After dewaxing and hydration, the sections were incubated with H2O2 at room temperature for 10 minutes to deactivate endogenous peroxidase, and blocked with normal goat serum (Beijing Zhongshan Golden Bridge Biotechnology Co., Ltd., Beijing, China) at room temperature for 20 minutes. Subsequently, the sections were incubated with rabbit anti-inducible nitric oxide synthase polyclonal antibody or N-methyl-D-aspartate receptor polyclonal antibody (1:80; Beijing Zhongshan Golden Bridge Biotechnology Co., Ltd.) at 4°C overnight, with biotinylated goat anti-rabbit IgG (1:500; Beijing Zhongshan Golden Bridge Biotechnology Co., Ltd.) at 37°C for 20 minutes, with ABC mixture (1:99; Beijing Zhongshan Golden Bridge Biotechnology Co., Ltd.).
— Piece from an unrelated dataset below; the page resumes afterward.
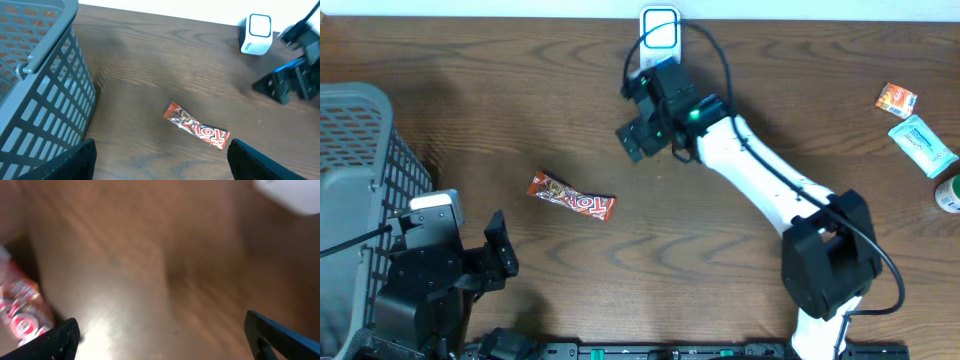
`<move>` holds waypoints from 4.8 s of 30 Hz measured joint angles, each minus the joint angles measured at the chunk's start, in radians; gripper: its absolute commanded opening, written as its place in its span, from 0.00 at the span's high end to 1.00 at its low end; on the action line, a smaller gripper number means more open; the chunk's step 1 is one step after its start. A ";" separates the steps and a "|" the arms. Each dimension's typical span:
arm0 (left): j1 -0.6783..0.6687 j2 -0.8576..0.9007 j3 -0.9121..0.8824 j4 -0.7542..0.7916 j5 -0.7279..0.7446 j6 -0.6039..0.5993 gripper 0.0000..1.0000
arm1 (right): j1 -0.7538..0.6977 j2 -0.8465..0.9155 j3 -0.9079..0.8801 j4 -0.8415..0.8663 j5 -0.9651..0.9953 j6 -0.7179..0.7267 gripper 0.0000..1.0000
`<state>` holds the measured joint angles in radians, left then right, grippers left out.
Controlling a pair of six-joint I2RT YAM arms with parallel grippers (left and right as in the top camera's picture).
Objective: Scan the item barcode
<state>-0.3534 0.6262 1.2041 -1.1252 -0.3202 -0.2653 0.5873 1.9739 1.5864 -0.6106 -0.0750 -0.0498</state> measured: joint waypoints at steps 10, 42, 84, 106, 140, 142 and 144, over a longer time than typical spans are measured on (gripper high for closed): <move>0.000 0.000 0.000 0.000 0.000 0.000 0.16 | 0.142 0.002 -0.004 -0.069 -0.056 -0.005 0.57; 0.000 0.000 0.000 0.000 0.000 0.000 0.16 | 0.166 0.143 -0.187 0.133 -0.408 -0.204 0.33; 0.000 0.000 0.000 0.000 0.000 0.000 0.16 | 0.009 0.204 0.086 -0.261 -0.272 -0.096 0.99; 0.000 0.000 0.000 0.000 0.000 0.000 0.16 | 0.251 0.089 -0.123 -0.309 1.063 0.020 0.98; 0.000 0.000 0.000 0.000 0.000 0.000 0.16 | 0.817 0.205 -0.189 -0.304 0.967 0.123 0.32; 0.000 0.000 0.000 0.000 0.000 0.000 0.16 | 0.806 0.205 -0.176 -0.311 0.940 0.144 0.30; 0.000 0.000 0.000 0.000 0.000 0.000 0.16 | 0.791 0.205 -0.159 -0.314 0.913 0.153 0.33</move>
<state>-0.3534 0.6266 1.2041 -1.1252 -0.3202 -0.2653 1.3781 2.1792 1.4277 -0.9241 0.8379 0.1032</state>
Sections were visualized with 3,3′-diaminobenzidine (DAB) (Beijing Zhongshan Golden Bridge Biotechnology Co., Ltd.), counterstained with hematoxylin, and mounted. Sections incubated with only phosphate buffered saline (PBS) were used as the negative control. Immunohistochemical staining was scored as previously described[76]. Five high-power visual fields (× 400) were randomly selected under a microscope. H-score=ͱΖPi(i + 1). “i” represents staining (dark or light). Sections were scored from 0 to 3 as follows: 0, no coloration; 1, light brown; 2, brown; 3, dark brown. Pi represents cell percentage of each staining degree (0–100%). Four points indicated full marks. The sections were examined by three independent observers who were blinded to the treatment groups.

Statistical analysis

The data were analyzed with SPSS 13.0 (SPSS, Chicago, IL, USA) and expressed as mean ± SD. Intergroup comparison was conducted with one-way analysis of variance followed by least significant difference test. A value of P < 0.05 was considered statistically significant.